Bagi hasil merupakan pola kerjasama ekonomi yang menjadi unggulan bank syariah. Karena itu, tidak mengherankan jika banyak masyarakat yang mengidentifikasikan bank syariah sebagai “bank bagi hasil”. Bagi hasil dianggap lebih mampu menjamin keadilan antar pelakunya. Keadilan merupakan hakekat perekonomian Islam.

Pada hakekatnya, penerapan bagi hasil dalam institusi ekonomi lahir secara alamiah, dan dapat ditemukan dalam berbagai corak ideologi ekonomi, baik feodalis, sosialis, bahkan kapitalis. Di Indonesia, bagi hasil sudah dikenal pada usaha-usaha pertanian semenjak dahulu, mulai dari Aceh, Bali, sampai Ternate, Toraja dan Gorontalo.

Meskipun demikian, bagi hasil yang berjalan pada masyarakat kita memiliki beberapa karakteristik yang perlu dicermati. Penerapan bagi hasil yang diusung oleh bank syariah belum tentu sejalan dengan kebiasaan yang sudah mengakar di tengah masyarakat. Meskipun nilai-nilai dan motif yang menjadi landasannya sama, namun ada banyak variasi dalam prakteknya yang mungkin sangat berbeda. Perlu kreatifitas untuk menciptakan pola-pola baru dengan mengadaptasi bentuk-bentuk yang sudah ada selama ini.

Penerapan bagi hasil di masyarakat pedesaan khususnya ada pada strata bawah. Secara umum, penerapannya dilandasi semangat sosial, masih terbatas pada bentuk ekonomi subsistensi, mentolerir ketidakjujuran pada batas-batas tertentu, dan pengawasan berlangsung melalui relasi sosial yang bersifat intim. Di perbankan syariah sangat beda.

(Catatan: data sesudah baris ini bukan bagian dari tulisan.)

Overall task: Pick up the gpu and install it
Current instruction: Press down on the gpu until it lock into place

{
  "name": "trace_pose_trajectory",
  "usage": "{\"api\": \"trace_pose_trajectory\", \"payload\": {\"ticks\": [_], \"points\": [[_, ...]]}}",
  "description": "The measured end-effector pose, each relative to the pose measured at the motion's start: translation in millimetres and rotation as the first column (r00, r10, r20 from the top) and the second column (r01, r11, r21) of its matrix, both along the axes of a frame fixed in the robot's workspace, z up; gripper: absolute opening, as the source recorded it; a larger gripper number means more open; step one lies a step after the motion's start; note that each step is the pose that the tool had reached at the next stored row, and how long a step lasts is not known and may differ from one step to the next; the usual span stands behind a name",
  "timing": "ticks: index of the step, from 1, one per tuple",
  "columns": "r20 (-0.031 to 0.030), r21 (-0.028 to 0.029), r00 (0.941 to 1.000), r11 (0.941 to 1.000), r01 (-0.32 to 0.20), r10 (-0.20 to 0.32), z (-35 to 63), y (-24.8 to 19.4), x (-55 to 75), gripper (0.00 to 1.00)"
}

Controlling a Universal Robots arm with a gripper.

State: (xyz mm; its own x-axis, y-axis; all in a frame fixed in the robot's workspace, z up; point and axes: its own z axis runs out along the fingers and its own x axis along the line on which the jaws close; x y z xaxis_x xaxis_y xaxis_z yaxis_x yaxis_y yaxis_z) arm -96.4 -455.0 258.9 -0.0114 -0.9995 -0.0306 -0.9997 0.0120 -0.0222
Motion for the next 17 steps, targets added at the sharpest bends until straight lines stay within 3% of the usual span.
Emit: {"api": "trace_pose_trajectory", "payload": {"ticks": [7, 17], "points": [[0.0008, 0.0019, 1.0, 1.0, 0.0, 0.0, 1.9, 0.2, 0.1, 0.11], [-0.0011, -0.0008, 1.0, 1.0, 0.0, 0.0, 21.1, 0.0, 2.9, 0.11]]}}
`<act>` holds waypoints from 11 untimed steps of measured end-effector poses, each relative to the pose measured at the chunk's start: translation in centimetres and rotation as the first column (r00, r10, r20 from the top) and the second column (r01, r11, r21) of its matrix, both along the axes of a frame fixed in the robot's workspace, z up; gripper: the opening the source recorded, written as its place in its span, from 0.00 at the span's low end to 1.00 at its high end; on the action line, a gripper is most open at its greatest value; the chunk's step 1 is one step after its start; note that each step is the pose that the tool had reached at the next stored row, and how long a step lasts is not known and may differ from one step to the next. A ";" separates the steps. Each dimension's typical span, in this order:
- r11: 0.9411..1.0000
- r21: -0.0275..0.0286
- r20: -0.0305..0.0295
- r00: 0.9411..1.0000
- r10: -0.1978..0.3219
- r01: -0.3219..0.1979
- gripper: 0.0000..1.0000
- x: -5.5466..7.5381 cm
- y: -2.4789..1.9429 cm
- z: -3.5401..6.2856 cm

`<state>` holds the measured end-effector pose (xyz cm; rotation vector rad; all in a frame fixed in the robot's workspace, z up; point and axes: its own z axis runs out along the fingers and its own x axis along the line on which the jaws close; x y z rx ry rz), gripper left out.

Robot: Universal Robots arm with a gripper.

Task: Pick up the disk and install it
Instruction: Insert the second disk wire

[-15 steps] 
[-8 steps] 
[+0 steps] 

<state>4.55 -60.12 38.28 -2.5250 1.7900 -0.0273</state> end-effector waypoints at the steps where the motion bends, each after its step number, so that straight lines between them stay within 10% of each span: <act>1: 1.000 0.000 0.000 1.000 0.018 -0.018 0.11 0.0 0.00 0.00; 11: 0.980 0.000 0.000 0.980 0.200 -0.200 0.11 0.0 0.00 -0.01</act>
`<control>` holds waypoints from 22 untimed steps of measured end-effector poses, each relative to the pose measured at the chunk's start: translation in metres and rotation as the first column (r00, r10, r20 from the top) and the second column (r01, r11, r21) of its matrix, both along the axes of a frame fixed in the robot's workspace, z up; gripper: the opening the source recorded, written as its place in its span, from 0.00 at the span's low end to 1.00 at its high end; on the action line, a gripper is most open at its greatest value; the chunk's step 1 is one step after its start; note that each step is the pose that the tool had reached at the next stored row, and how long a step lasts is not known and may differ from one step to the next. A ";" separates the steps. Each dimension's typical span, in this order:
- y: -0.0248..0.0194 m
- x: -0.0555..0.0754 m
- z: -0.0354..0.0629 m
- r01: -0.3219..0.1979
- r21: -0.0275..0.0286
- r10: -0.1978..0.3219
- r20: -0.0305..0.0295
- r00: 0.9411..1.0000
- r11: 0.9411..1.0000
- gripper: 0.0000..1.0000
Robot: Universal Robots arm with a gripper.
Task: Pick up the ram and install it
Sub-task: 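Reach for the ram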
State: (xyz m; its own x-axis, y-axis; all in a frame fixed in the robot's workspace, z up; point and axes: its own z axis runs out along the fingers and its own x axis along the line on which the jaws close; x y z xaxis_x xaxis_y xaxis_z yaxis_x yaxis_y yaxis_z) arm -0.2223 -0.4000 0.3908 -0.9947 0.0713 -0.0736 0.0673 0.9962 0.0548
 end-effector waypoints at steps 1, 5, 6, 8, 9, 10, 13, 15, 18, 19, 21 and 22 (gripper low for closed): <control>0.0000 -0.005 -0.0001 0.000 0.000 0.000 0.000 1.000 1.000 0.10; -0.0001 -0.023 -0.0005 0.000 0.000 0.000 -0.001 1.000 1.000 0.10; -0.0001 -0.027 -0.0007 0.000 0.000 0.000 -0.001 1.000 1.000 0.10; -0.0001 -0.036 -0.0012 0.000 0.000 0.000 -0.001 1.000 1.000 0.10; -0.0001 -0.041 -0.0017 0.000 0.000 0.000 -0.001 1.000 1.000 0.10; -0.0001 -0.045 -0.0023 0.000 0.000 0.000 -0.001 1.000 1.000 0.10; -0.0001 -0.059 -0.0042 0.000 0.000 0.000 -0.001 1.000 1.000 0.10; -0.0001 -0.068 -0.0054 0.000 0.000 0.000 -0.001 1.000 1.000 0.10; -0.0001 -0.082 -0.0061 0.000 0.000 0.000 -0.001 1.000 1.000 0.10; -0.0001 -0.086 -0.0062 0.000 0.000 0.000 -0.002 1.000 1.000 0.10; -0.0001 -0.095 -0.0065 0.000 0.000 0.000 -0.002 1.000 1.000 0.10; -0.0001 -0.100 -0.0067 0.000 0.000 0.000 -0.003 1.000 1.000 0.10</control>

Perbedaan antara karakter bagi hasil tradisional di pertanian dengan ideal dalam perbankan syariah
Bagi hasil di pertanian
Bagi hasil di perbankan syariah

Merupakan hal yang sudah mentradisi, sudah berlangsung lama secara alamiah.

Merupakan introduksi. Di Indonesia merupakan hal baru, yang mulai dikenal ketika Bank Muamalah Indonesia (BMI) berdiri tahun 2000.
Berlangsung pada strata bawah, dijalankan oleh pemilik lahan, buruh tani, buruh ceblokan, tukang arit, buruh pacul, dan Mbok-Mbok buruh tandur. Golongan pekerja kasar yang bekeringat dan tidak wangi.
Pada skala atas, berada dalam manajemen perbankan modern. Sesuatu yang ”sangat elitis”, diciptakan dan dikawal oleh eksekutif cantik, tampan dan harum mewangi.
Sangat tidak formal, bahkan juga tidak legal, tidak tercatat.
Sangat formal, melibatkan dokumen dan tercatat, ada cap, setempel, dan tanda tangan.
Merupakan suatu relasi ekonomi dan sosial, namun sosial lebih kuat
Relasi ekonomi lebih menonjol
Motivasinya untuk berbagi, saling menghidupkan, saling tolong.
Pada bank, lebih untuk mencari pendapatan. Hakekat semestinya memang untuk saling berbagi, namun sebagai bank ia terperangkap spirit sebagai pencari untung.
Berbagi modal dan resiko, namun pemilik lahan biasanya lebih untung.
Berbagi modal dan resiko, bank berusaha tidak rugi.
Berbagi hasil kotor dan bersih
Bagi hasi kotor dan bersih. Namun karena keterbatasan staf, pihak bank lebih memilih berbagi hasil bersih.
Pengawasan secara halus dan tersembunyi. Pemilik lahan mengawasi usaha secara halus dalam hubungan yang intim berformat hubungan patron-klien.
Pengawasan dalam manajemen perekonomian modern, secara vulgar dan frontal. Ada surat peringatan, ada pengaduan ke polisi, ada ancaman jaksa, dst.
Kepercayaan (trust) merupakan modal unik yang dibangun melalui hubungan yang cukup lama. Biasanya tidak ada surat perjanjian. Sangat tidak anonim, namun personal.
Tidak mengandalkan kepercayaan, namun pada kontrak formal. Surat perjanjian dibuat untuk mencegah ketidakjujuran. Lebih anonim.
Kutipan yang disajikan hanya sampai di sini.